Es empfiehlt sich einen Passus in das Testament aufzunehmen, mit dem der digitale Nachlass behandelt wird. So sollte u. a. geregelt werden

a) wer darf Zugriff auf die E-Mail oder die E-Mail-Konten haben, diese anpassen, ändern bzw. kündigen und löschen lassen

b) wer darf hinsichtlich ihrer Profile bei Facebook, Twitter etc. diese abmelden, löschen lassen oder im Gedenken erhalten

c) welche Fotos, Videos etc. sollen als Familiennachlass zur Erinnerung erhalten werden, welche können gelöscht werden

d) welche kostenpflichtigen Abos, Zugänge, Apps etc. gibt es, welche sollen gelöscht, welche übertragen werden.

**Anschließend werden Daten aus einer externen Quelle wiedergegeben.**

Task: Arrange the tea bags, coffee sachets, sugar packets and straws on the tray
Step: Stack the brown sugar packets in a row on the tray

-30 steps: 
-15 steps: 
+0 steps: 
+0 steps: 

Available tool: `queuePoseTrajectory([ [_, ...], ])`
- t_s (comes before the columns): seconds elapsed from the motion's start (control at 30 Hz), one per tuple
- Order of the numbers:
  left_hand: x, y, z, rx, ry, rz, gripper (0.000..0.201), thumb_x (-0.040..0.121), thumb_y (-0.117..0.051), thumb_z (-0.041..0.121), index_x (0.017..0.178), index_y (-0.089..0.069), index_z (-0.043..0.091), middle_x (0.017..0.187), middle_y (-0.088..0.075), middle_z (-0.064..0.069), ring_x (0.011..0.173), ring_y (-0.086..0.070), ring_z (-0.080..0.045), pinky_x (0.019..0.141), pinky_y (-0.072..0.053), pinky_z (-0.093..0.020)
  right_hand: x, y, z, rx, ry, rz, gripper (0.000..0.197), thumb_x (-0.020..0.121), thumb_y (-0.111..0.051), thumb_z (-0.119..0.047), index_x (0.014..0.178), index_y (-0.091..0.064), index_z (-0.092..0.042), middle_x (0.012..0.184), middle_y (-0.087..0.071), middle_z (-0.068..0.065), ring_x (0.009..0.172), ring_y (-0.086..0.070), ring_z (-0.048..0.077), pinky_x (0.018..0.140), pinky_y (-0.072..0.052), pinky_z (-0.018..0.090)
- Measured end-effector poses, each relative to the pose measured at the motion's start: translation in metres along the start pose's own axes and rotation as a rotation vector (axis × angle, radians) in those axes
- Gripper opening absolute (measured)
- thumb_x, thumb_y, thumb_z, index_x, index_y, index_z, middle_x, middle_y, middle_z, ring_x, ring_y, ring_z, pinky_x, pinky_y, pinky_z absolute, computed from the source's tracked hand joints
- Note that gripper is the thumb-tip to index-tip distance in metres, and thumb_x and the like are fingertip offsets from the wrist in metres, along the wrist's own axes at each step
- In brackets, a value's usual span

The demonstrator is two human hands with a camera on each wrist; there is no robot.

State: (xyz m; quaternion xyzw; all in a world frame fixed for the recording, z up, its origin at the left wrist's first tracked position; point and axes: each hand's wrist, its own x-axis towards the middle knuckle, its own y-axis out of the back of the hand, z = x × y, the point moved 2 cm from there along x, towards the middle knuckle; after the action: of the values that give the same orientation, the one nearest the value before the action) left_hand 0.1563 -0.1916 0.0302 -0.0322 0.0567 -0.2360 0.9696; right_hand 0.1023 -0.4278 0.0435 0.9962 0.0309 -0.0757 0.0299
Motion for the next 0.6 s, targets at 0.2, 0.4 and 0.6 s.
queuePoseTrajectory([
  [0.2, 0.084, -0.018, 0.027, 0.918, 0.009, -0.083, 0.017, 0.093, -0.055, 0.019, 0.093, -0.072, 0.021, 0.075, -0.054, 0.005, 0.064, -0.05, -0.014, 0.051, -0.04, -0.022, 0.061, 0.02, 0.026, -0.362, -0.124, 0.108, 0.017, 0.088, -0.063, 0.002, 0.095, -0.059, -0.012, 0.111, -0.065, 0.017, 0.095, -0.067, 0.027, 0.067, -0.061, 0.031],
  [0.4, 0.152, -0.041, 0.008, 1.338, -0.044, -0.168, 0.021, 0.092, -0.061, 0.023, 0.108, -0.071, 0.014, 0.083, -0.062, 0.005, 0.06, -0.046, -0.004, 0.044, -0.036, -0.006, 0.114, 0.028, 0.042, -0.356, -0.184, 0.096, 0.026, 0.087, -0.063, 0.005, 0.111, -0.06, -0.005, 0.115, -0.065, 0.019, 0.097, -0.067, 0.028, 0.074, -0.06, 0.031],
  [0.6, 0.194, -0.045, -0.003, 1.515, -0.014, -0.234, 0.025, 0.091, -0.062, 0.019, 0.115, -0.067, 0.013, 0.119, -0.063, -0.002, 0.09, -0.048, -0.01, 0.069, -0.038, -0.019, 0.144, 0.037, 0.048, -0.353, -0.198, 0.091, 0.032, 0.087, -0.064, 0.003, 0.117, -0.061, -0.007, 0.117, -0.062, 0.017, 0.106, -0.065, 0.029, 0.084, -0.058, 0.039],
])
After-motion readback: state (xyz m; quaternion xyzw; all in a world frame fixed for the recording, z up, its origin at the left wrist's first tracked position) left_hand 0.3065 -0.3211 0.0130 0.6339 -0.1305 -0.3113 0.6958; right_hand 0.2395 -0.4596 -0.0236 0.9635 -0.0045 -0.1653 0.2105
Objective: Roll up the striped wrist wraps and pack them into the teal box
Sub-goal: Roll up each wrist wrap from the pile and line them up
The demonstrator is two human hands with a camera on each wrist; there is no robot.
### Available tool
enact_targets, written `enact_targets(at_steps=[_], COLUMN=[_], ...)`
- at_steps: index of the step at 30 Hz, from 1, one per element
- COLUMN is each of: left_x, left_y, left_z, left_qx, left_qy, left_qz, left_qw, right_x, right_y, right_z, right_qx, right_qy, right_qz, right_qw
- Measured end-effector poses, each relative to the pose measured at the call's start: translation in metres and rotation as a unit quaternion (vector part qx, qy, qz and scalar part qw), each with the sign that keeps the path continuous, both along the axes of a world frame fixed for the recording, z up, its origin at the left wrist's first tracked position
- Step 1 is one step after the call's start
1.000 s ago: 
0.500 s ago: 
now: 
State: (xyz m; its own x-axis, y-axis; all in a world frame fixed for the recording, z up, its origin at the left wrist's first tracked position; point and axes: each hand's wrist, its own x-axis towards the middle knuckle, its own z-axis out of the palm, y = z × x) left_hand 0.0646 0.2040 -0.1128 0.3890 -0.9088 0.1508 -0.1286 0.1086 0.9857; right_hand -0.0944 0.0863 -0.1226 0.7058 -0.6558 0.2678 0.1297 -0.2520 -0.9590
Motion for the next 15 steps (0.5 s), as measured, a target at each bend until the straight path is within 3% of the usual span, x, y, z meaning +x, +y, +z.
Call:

Des Weiteren sollten Sie berücksichtigen, dass oftmals mit Passwörtern und Zugangsnamen gearbeitet wird. Ohne diese stehen auch die Erben hilflos da, obgleich sie möglicherweise im Testament bevollmächtigt sind, Zugänge löschen zu lassen. Sie kommen schlicht zunächst nicht in den Zugang. Daher empfiehlt sich im Testament selbst beispielsweise zu bestimmen, welche Passwörter und Zugangsnamen für welche digitalen Aktivitäten existieren und ggf. wo sie zu finden sind. Die Pass- und Codewörter sollten dann als Anlage zum Testament geführt werden, da sie sich häufig ämdern. Des Weiteren sollte auch im Rahmen der Testamentserrichtung klar geregelt werden, was im Einzelnen mit dem digitalen Nachlass geschehen soll, wer diesbezüglich berechtigt wird, welche Löschungen, Sperrungen etc. auszulösen sind. Dies sollte in einem handschriftlichen Testament auch handschriftlich niedergeschrieben werden, da Testamente und Vermächtnisregelungen etc. die nur ausgedruckt und unterschrieben werden, ohnehin unwirksam sind.

Sofern ein notarielles Testament errichtet wird, sollte der Notar vorher darauf hingewiesen werden, dass die Problematik digitaler Nachlass gesondert behandelt werden soll.